* **TASK BRIEF**
Would you write out every record that follows exactly, with the pictures left out?
SUPPLIED RECORDS START
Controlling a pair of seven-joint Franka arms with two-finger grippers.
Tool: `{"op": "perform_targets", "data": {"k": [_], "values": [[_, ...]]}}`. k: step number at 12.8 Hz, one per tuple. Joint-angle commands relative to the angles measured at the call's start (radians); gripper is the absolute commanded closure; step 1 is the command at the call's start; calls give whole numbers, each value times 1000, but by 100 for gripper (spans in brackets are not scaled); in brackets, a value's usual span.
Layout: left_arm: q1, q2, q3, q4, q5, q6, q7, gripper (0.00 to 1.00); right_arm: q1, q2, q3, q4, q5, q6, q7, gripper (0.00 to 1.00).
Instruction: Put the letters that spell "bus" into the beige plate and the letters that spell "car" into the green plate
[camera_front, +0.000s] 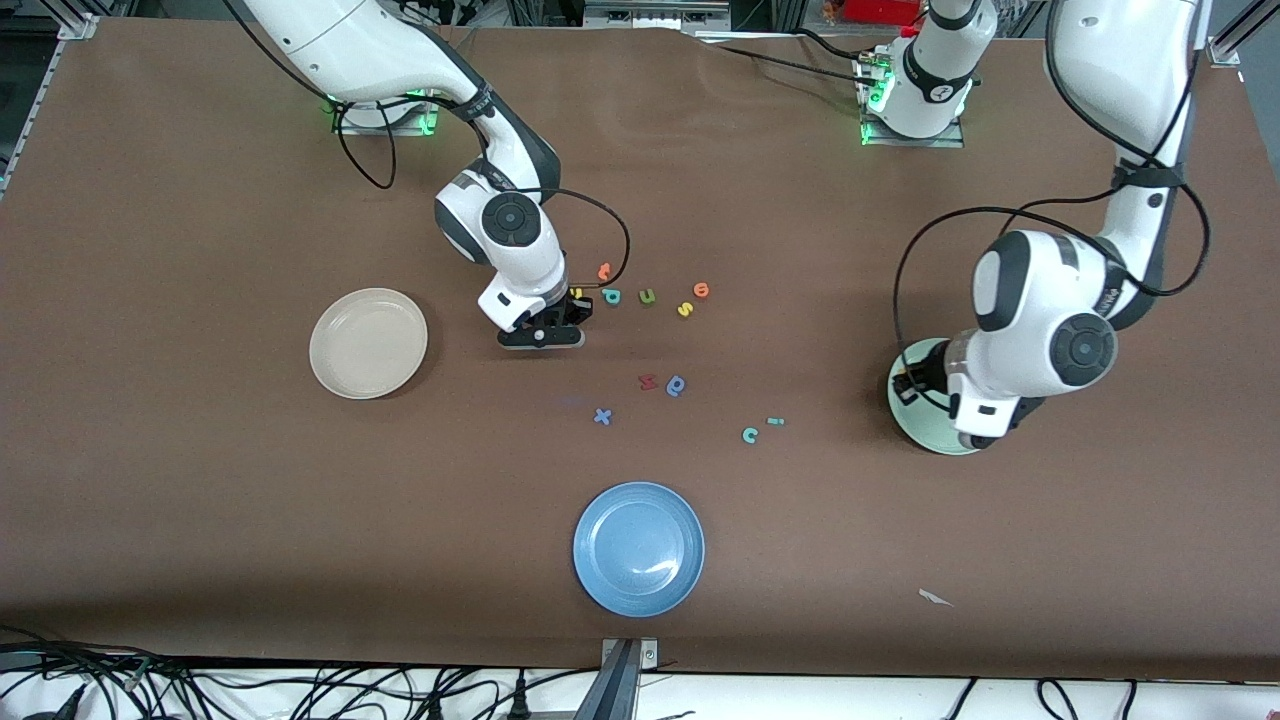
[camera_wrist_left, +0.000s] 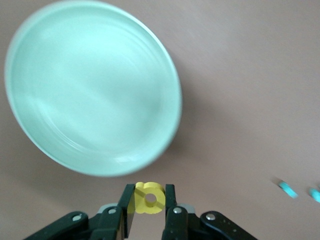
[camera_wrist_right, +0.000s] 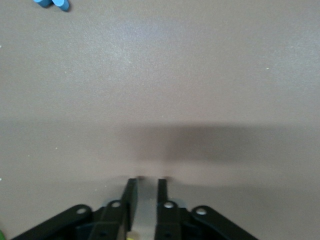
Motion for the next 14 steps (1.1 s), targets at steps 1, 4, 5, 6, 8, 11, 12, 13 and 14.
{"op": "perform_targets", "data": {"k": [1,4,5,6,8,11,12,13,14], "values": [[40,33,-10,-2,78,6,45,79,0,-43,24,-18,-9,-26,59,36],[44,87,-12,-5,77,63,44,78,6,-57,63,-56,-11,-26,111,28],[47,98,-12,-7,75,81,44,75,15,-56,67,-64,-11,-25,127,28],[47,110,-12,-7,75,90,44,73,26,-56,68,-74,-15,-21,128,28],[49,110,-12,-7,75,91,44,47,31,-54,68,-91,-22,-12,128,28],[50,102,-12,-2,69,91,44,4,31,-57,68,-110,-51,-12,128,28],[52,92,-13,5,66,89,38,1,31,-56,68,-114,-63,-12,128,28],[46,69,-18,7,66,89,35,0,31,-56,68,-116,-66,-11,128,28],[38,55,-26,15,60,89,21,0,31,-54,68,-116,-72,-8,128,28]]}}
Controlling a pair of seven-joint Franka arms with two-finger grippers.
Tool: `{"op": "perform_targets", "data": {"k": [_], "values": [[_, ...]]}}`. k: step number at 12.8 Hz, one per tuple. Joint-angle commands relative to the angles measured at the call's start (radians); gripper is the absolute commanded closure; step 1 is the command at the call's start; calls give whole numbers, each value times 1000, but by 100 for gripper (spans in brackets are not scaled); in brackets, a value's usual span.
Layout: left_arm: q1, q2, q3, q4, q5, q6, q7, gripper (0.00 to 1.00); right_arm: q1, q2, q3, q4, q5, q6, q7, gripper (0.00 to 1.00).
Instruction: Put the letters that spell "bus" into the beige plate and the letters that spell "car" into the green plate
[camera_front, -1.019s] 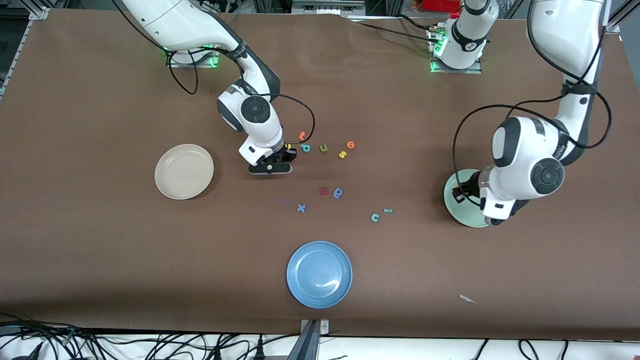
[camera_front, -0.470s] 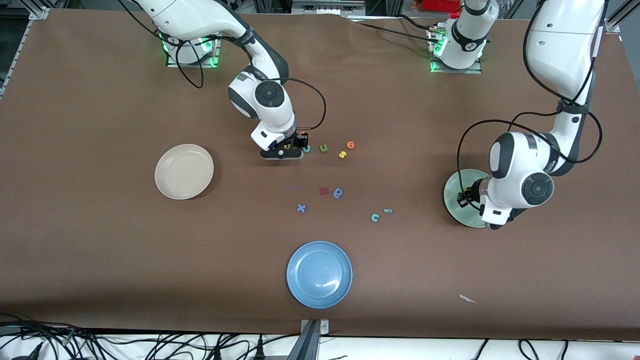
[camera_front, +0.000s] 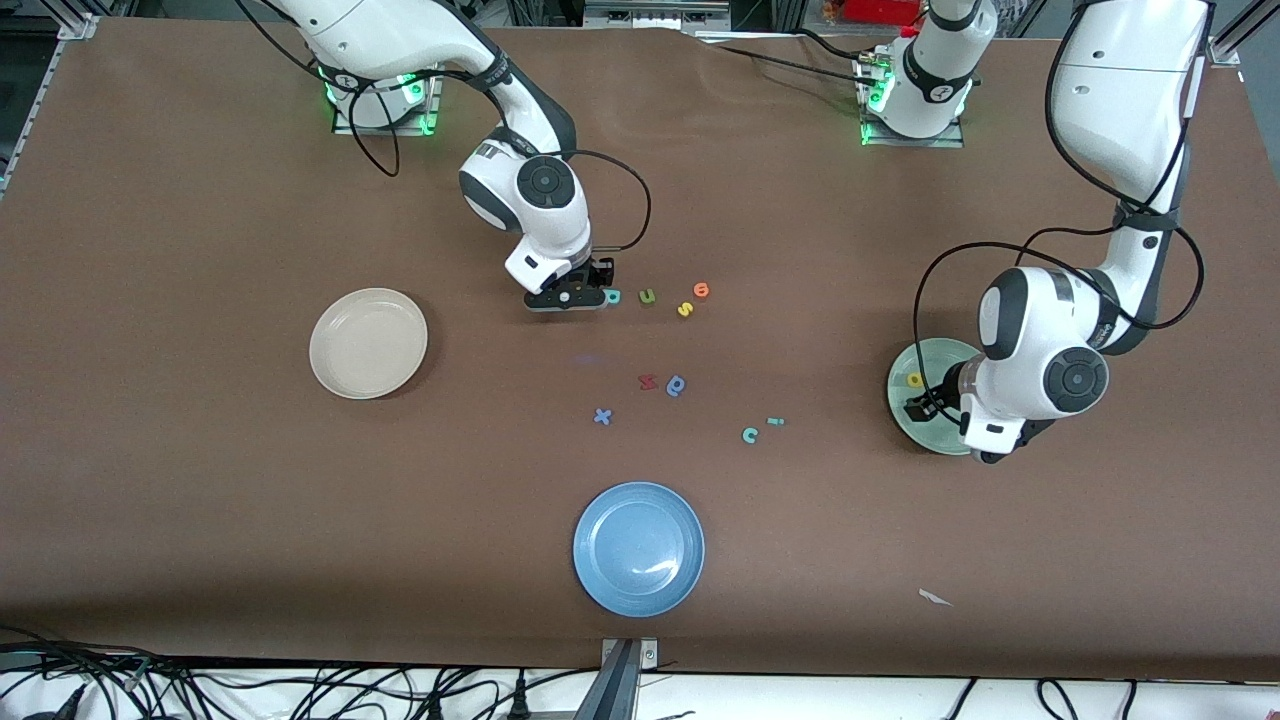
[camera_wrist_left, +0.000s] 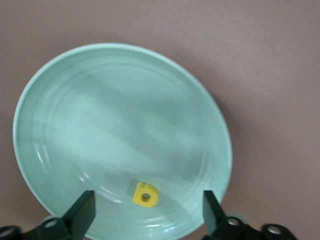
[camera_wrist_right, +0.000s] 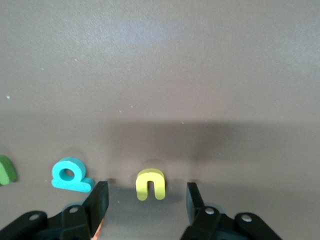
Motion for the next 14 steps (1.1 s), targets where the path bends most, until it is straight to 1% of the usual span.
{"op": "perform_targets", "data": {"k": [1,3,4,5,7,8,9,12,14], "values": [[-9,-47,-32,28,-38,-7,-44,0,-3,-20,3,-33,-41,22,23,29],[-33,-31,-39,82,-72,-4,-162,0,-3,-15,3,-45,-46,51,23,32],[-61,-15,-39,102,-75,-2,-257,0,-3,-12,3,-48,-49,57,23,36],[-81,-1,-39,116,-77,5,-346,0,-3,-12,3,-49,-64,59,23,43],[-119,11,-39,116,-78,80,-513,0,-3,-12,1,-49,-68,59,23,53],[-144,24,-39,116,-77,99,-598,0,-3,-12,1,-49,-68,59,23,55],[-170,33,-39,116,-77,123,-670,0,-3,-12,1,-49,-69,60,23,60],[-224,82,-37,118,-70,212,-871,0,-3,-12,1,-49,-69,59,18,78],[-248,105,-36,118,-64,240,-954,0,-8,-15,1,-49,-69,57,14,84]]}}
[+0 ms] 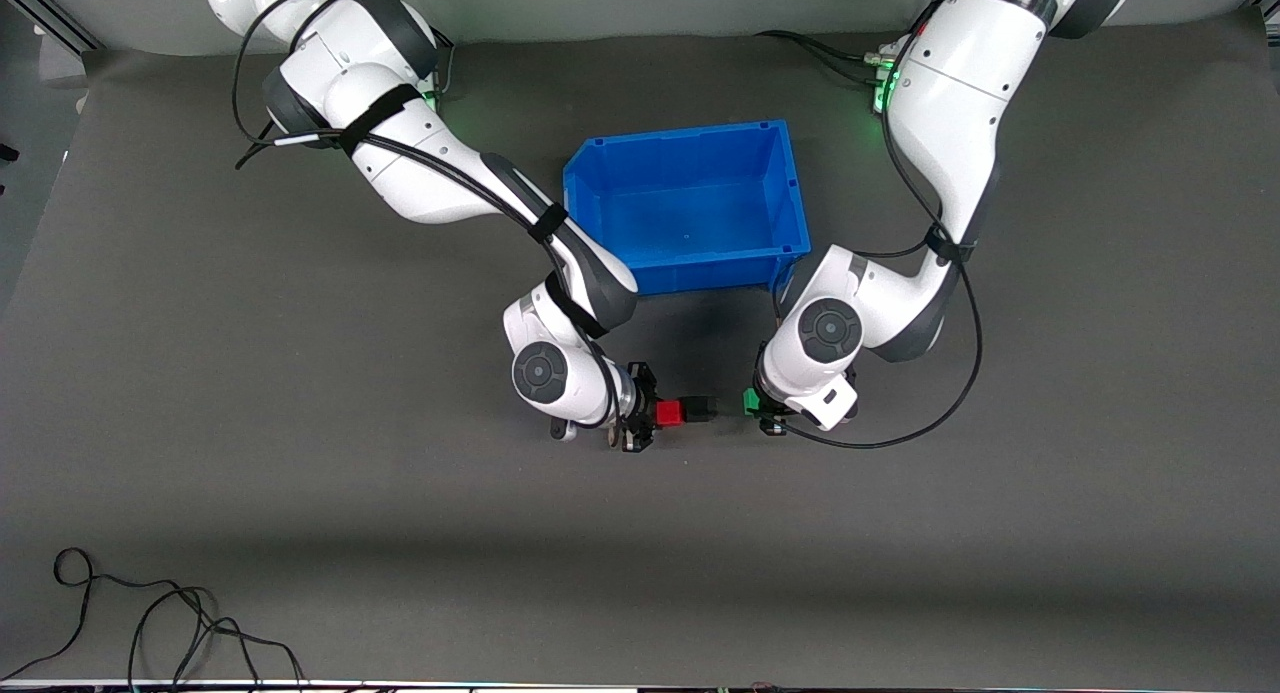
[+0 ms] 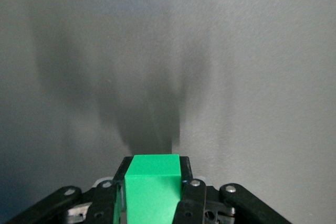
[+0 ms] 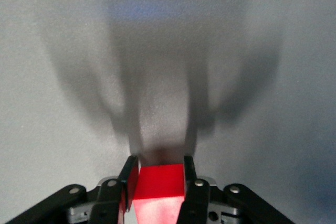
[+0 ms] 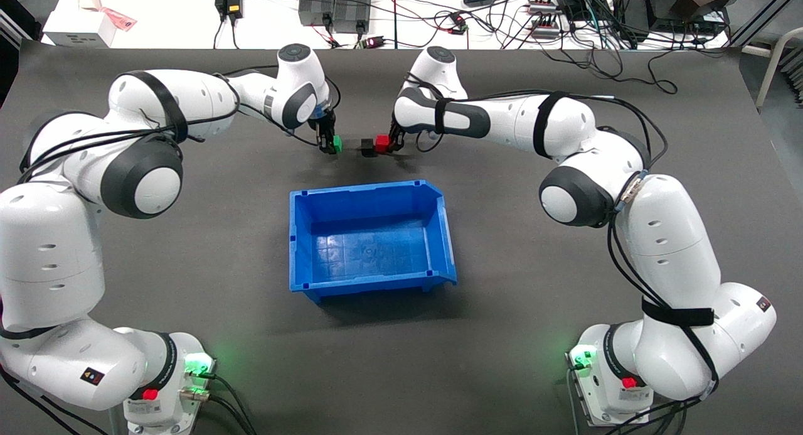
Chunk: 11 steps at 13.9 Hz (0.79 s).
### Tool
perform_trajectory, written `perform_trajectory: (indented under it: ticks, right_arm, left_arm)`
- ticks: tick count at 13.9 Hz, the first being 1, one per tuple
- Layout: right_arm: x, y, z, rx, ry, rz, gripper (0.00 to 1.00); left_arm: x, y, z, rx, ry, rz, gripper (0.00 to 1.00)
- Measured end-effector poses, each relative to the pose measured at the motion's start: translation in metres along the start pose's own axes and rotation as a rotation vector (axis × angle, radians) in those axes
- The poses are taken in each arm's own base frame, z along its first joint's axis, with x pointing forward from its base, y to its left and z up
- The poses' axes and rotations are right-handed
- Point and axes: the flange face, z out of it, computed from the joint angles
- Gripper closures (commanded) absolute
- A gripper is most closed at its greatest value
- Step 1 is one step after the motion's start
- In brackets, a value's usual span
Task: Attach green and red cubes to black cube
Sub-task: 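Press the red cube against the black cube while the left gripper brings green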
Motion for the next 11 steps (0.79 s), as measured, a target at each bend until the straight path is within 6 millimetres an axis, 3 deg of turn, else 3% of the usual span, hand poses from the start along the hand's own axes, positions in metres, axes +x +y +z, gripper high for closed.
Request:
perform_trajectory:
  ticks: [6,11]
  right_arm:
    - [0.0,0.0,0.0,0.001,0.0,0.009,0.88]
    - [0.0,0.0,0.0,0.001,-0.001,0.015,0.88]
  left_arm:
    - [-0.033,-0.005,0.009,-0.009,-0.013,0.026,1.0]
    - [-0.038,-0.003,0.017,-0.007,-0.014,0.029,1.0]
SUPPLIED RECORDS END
* **RESULT OF THE TASK**
Controlling a pair of seven-joint Franka arms with two-finger grippers.
Tool: `{"op": "perform_targets", "data": {"k": [_], "values": [[_, ...]]}}`. k: step number at 12.8 Hz, one per tuple. Joint-angle commands relative to the angles measured at the call's start (radians); gripper is the absolute commanded closure; step 1 is the command at the call's start; calls give whole numbers, each value times 1000, but by 100 for gripper (spans in brackets are not scaled); in brackets, a value's usual span.
Layout: left_arm: q1, q2, q3, q4, q5, q6, q7, gripper (0.00 to 1.00); right_arm: q1, q2, q3, q4, q5, q6, q7, gripper (0.00 to 1.00).
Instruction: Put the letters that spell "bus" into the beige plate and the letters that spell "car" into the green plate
[camera_front, +0.000s] 
[camera_wrist_left, +0.000s] 
[camera_wrist_right, +0.000s] 
Motion for the next 14 steps (1.1 s), targets at steps 1, 4, 5, 6, 8, 11, 12, 13 and 14.
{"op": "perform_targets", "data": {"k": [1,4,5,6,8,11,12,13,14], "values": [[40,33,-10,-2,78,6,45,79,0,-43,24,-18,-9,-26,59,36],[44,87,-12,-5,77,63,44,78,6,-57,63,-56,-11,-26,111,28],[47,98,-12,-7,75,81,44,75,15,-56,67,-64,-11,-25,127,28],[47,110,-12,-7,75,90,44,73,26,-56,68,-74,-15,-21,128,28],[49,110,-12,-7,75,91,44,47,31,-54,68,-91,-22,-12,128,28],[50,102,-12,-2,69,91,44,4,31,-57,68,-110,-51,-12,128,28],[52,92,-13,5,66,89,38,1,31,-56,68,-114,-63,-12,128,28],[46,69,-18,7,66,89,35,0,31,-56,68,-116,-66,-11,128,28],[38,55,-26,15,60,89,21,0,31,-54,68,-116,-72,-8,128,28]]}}
Controlling a pair of seven-joint Franka arms with two-finger grippers.
Tool: `{"op": "perform_targets", "data": {"k": [_], "values": [[_, ...]]}}`. k: step number at 12.8 Hz, one per tuple. Joint-angle commands relative to the angles measured at the call's start (radians); gripper is the absolute commanded closure; step 1 is the command at the call's start; calls give whole numbers, each value times 1000, but by 100 for gripper (spans in brackets are not scaled); in brackets, a value's usual span.
Layout: left_arm: q1, q2, q3, q4, q5, q6, q7, gripper (0.00 to 1.00); right_arm: q1, q2, q3, q4, q5, q6, q7, gripper (0.00 to 1.00).
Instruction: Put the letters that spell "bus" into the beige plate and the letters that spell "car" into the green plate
[camera_front, -1.019s] 
[camera_front, -0.470s] 
[camera_front, +0.000s] 
[camera_wrist_left, +0.000s] 
[camera_wrist_right, +0.000s] 
Motion for the next 14 steps (1.1 s), targets where the path bends most, until it is straight to 1% of the usual span.
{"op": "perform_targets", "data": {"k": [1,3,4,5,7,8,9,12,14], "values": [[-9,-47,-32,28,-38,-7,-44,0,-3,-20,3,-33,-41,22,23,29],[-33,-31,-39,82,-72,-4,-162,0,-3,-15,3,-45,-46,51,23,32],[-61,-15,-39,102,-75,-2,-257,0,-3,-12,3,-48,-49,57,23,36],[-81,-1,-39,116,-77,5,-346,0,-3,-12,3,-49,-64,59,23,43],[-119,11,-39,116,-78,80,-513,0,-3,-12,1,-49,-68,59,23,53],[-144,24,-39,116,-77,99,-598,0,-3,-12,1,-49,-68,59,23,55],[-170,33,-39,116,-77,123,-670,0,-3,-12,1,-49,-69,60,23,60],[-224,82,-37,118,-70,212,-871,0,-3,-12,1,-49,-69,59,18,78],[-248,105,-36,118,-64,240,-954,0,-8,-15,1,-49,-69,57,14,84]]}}
[+0 ms] 
[+0 ms] 
[+0 ms] 
[+0 ms] 
Chunk: 11 steps at 13.9 Hz (0.79 s).
### Tool
perform_trajectory, written `perform_trajectory: (indented under it: ticks, right_arm, left_arm)`
- ticks: tick count at 13.9 Hz, the first being 1, one per tuple
- Layout: right_arm: x, y, z, rx, ry, rz, gripper (0.00 to 1.00); left_arm: x, y, z, rx, ry, rz, gripper (0.00 to 1.00)
- Measured end-effector poses, each relative to the pose measured at the motion's start: translation in metres along the start pose's own axes and rotation as a rotation vector (axis × angle, radians) in those axes
- The poses are taken in each arm's own base frame, z along its first joint's axis, with x pointing forward from its base, y to its left and z up
- The poses' axes and rotations are right-handed
- Point and axes: the flange face, z out of it, computed from the joint angles
- Gripper closures (commanded) absolute
- A gripper is most closed at its greatest value
- Step 1 is one step after the motion's start
- In brackets, a value's usual span
Task: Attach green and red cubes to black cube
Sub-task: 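Press the red cube against the black cube while the left gripper brings green
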Motion for the next 11 steps (0.79 s), as measured, a target at each bend until the straight path is within 6 millimetres an axis, 3 deg of turn, else 3% of the usual span, hand poses from the start along the hand's own axes, positions in metres, axes +x +y +z, gripper high for closed.
Request:
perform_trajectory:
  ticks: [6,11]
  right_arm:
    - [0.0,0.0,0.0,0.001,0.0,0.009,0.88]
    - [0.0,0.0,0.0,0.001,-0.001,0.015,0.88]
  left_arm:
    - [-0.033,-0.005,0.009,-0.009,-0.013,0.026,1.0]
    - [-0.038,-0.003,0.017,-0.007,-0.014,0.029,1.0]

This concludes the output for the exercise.